### Instructions to follow
Reproduce the material below only from the line with "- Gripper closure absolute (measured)" to the line with "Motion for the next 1", both included, keeping each line exact and dropping the pictures.
Content starts
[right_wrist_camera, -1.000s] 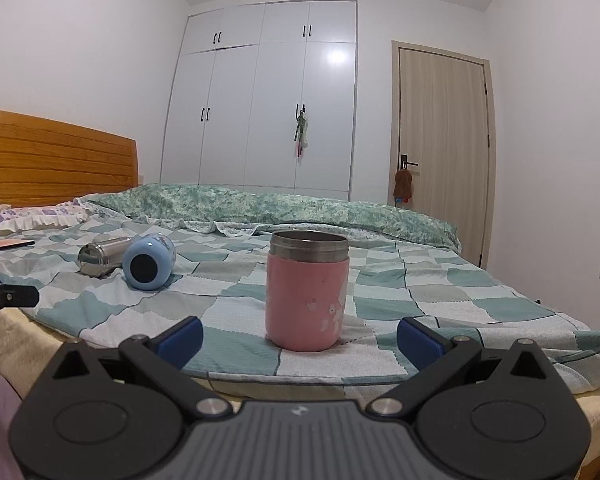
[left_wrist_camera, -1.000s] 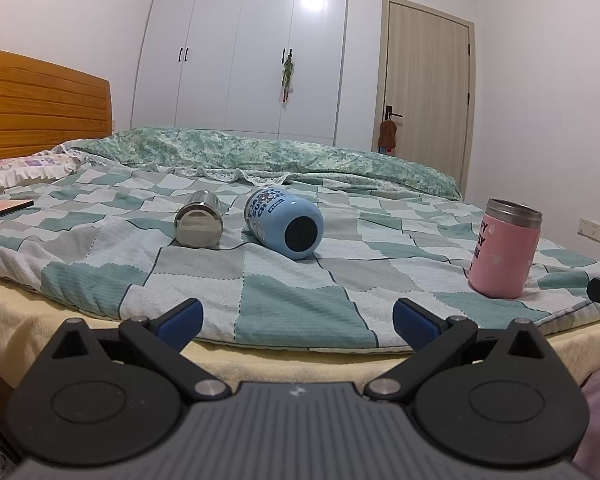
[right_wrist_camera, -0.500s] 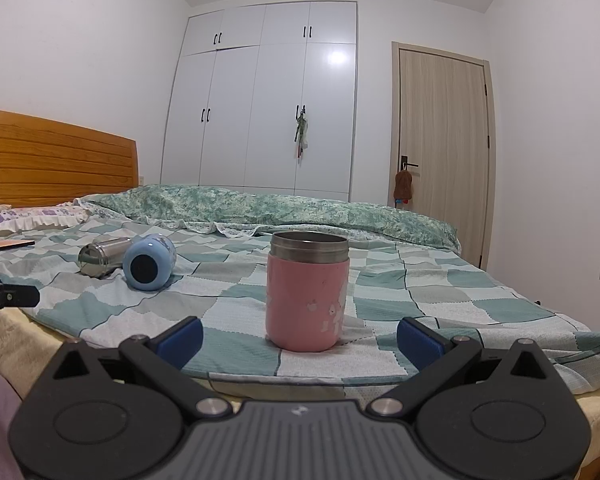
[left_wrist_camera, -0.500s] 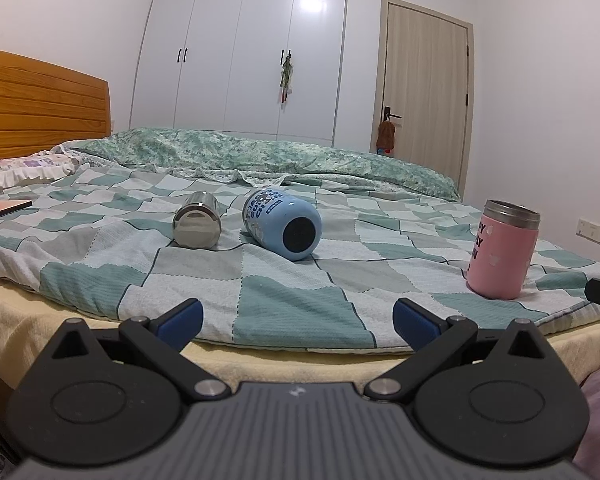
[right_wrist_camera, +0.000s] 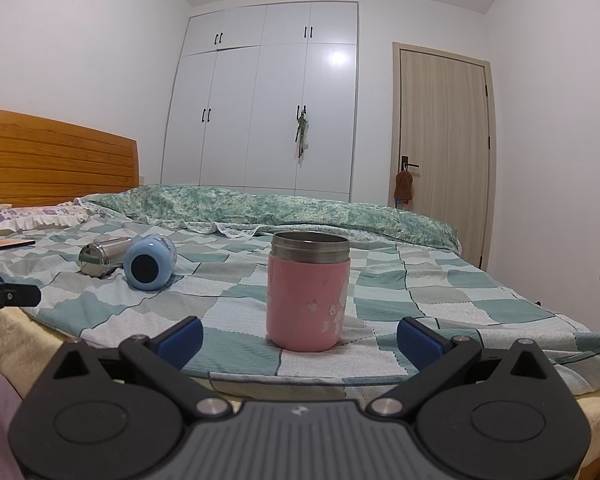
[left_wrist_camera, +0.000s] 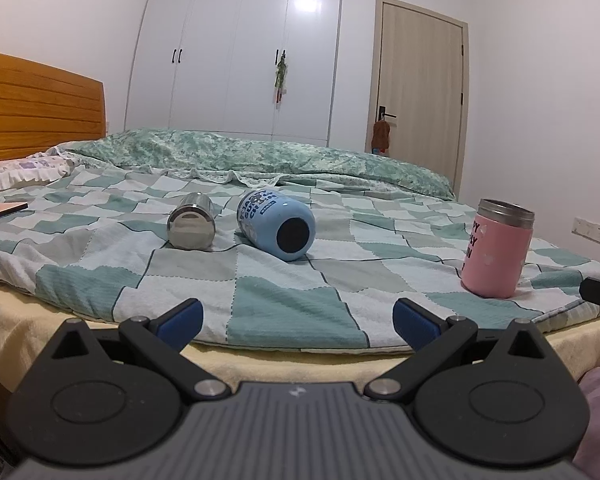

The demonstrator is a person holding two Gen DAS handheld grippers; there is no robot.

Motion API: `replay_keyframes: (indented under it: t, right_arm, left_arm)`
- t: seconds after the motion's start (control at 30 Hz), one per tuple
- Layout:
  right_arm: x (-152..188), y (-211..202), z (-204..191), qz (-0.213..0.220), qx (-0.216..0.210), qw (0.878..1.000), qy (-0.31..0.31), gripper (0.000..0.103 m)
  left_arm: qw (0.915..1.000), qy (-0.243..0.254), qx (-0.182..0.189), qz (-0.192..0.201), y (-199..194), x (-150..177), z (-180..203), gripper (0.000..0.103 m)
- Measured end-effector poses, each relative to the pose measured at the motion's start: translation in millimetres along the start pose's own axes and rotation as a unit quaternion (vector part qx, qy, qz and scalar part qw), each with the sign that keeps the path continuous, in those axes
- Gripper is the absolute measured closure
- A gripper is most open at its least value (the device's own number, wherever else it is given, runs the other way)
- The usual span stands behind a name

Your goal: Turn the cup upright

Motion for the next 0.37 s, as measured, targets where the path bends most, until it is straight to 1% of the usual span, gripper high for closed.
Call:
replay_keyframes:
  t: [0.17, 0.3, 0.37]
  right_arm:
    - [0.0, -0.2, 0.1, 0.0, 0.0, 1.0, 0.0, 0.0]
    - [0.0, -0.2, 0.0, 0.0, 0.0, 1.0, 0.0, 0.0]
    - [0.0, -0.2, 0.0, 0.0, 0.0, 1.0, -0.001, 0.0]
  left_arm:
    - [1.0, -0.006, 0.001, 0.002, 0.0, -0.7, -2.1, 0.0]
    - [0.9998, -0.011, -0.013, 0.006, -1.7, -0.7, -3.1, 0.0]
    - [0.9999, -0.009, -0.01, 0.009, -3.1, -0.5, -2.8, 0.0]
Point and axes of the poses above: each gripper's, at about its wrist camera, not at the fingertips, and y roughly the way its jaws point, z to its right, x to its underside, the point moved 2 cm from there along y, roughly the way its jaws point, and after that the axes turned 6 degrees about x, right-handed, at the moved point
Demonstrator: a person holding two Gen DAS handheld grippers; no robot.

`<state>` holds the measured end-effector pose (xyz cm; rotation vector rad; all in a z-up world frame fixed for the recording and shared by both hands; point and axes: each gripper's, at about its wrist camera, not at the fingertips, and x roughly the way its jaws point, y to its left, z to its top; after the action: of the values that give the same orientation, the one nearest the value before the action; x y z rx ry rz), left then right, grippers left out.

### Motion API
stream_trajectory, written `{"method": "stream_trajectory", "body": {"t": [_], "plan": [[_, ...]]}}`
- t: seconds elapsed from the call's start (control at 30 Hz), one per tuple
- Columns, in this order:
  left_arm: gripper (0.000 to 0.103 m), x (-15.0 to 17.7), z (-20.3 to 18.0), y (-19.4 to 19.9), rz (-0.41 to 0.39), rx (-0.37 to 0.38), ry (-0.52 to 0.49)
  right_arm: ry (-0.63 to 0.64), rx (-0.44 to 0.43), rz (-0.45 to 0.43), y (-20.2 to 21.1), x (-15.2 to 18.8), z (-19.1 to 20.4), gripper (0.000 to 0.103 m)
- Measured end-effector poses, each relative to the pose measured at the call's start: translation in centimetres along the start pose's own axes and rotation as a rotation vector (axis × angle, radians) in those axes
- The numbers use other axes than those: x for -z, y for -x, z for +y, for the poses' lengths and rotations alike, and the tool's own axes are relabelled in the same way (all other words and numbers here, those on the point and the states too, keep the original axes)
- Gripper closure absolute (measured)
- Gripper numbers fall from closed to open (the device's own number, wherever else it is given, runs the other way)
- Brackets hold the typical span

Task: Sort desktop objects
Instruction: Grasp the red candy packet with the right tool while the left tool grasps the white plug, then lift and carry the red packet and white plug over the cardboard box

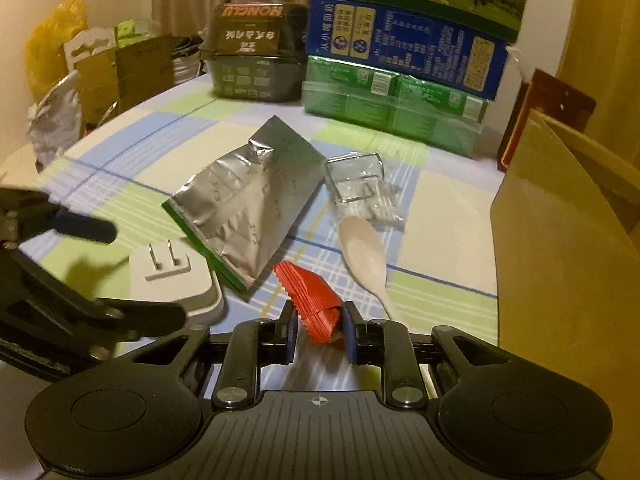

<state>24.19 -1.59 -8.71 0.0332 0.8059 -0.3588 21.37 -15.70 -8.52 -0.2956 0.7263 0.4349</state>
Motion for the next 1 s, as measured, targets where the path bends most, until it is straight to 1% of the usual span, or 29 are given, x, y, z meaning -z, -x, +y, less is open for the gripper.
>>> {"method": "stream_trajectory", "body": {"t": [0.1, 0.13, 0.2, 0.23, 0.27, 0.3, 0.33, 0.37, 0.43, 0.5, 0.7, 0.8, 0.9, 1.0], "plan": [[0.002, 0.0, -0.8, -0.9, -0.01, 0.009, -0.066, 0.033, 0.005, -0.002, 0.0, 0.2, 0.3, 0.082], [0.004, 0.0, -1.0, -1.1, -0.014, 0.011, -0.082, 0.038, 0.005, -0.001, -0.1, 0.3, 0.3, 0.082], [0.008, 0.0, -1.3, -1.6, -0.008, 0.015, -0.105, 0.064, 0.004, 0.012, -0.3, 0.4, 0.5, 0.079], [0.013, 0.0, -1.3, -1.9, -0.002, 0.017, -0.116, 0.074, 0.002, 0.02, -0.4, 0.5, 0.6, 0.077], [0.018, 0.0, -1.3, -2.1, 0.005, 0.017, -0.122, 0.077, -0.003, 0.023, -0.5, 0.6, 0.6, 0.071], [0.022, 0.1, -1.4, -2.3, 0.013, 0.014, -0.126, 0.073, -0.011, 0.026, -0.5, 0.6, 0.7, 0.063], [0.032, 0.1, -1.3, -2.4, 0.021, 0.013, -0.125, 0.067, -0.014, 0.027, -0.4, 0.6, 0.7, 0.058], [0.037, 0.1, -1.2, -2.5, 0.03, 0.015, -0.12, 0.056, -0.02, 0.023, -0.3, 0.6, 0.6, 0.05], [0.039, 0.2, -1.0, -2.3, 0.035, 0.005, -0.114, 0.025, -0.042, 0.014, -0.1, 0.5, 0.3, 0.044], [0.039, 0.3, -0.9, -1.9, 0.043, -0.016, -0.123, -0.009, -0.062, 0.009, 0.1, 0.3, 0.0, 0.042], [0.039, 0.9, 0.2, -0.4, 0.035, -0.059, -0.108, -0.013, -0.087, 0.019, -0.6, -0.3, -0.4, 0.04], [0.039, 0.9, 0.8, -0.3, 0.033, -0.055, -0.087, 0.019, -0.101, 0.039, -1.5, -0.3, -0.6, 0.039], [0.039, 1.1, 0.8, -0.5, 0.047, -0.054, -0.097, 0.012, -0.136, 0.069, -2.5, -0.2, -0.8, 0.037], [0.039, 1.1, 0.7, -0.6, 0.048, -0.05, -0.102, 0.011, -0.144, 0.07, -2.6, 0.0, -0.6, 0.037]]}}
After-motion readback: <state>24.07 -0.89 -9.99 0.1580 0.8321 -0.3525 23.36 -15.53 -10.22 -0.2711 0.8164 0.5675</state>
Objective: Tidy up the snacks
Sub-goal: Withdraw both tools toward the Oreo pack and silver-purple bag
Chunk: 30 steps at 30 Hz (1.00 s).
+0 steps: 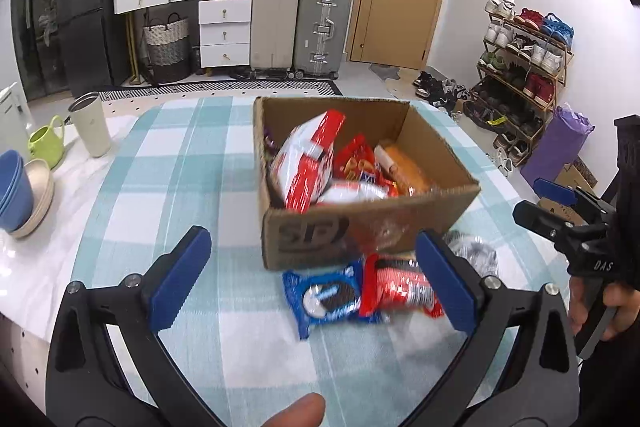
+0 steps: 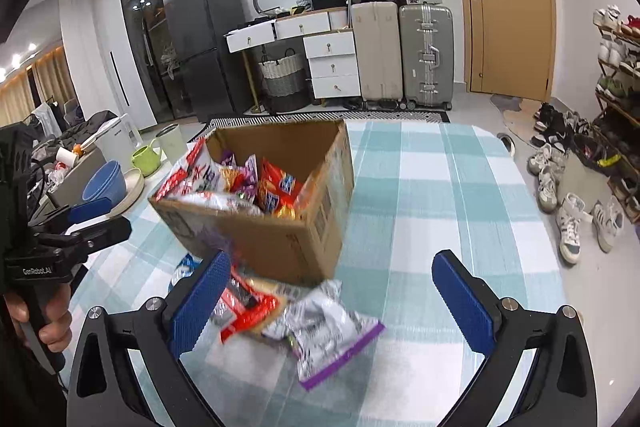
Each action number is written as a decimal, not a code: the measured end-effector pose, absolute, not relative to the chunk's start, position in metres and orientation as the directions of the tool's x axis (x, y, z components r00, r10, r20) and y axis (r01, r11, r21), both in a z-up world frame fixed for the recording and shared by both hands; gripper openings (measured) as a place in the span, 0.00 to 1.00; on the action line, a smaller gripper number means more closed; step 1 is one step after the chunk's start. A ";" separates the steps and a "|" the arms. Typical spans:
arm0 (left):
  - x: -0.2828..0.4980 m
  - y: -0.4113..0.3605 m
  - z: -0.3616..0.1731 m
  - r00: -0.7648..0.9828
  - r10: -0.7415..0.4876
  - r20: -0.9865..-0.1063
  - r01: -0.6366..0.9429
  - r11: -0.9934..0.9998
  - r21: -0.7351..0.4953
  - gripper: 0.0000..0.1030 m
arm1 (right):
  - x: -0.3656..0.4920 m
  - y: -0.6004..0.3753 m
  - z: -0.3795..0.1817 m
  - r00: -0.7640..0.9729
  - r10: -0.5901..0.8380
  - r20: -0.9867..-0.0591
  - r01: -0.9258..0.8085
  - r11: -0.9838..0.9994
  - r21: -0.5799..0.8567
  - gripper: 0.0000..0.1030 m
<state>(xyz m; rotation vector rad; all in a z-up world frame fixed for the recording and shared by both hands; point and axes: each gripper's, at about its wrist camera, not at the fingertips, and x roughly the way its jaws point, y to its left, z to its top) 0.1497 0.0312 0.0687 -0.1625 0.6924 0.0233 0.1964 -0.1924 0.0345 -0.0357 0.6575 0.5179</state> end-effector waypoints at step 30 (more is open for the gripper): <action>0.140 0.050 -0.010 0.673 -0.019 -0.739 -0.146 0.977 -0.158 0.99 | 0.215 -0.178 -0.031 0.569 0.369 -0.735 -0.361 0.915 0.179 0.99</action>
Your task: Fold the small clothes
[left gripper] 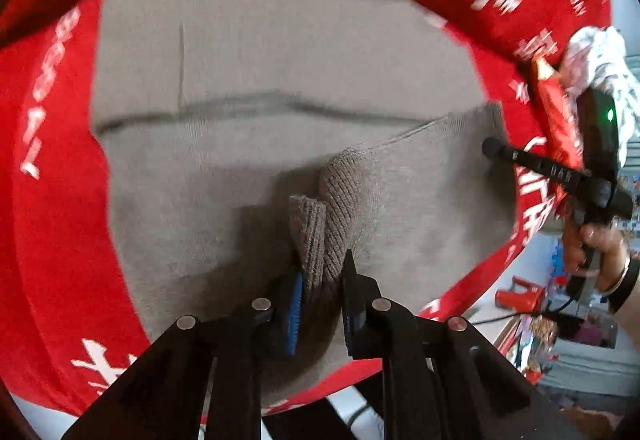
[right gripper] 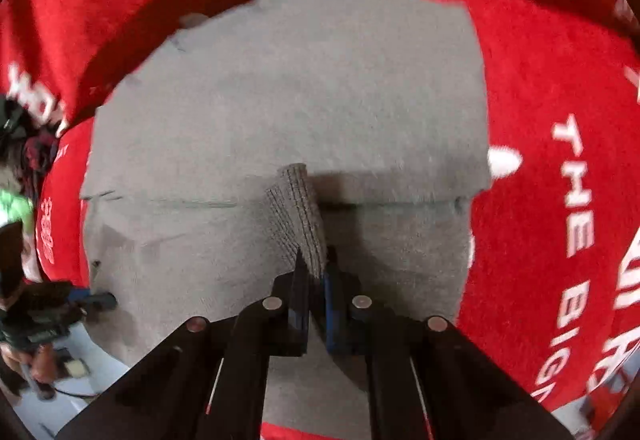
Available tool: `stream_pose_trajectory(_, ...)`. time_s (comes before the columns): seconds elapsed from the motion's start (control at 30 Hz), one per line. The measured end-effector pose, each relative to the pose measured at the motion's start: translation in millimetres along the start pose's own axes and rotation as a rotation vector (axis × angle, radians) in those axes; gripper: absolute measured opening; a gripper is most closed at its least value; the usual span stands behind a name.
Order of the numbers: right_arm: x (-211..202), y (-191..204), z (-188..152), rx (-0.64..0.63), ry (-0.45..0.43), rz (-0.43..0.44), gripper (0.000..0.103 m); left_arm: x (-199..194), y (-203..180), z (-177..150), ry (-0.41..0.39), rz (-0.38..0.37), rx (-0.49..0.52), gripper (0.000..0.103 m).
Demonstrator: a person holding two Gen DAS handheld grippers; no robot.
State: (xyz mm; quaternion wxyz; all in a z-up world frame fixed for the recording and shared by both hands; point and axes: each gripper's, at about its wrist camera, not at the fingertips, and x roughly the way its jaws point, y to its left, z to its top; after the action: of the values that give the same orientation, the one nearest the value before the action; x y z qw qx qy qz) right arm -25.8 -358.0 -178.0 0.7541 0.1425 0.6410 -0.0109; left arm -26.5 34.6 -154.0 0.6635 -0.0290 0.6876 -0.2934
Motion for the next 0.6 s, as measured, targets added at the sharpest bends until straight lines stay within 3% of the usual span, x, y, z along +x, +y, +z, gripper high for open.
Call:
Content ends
### Response area
- Gripper closure absolute (measured)
- Gripper numbers fall from closed to open (the device's own number, wherever else it is given, runs the other way)
- Brackets hold the typical span

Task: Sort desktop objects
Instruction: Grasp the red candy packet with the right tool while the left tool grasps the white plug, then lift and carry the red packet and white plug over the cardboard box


<state>24.19 -1.59 -8.71 0.0332 0.8059 -0.3588 21.37 -15.70 -8.52 -0.2956 0.7263 0.4349</state>
Motion for the next 1 s, as measured, targets where the path bends most, until it is straight to 1% of the usual span, or 29 are given, x, y, z meaning -z, -x, +y, less is open for the gripper.

The exercise was worked through completely.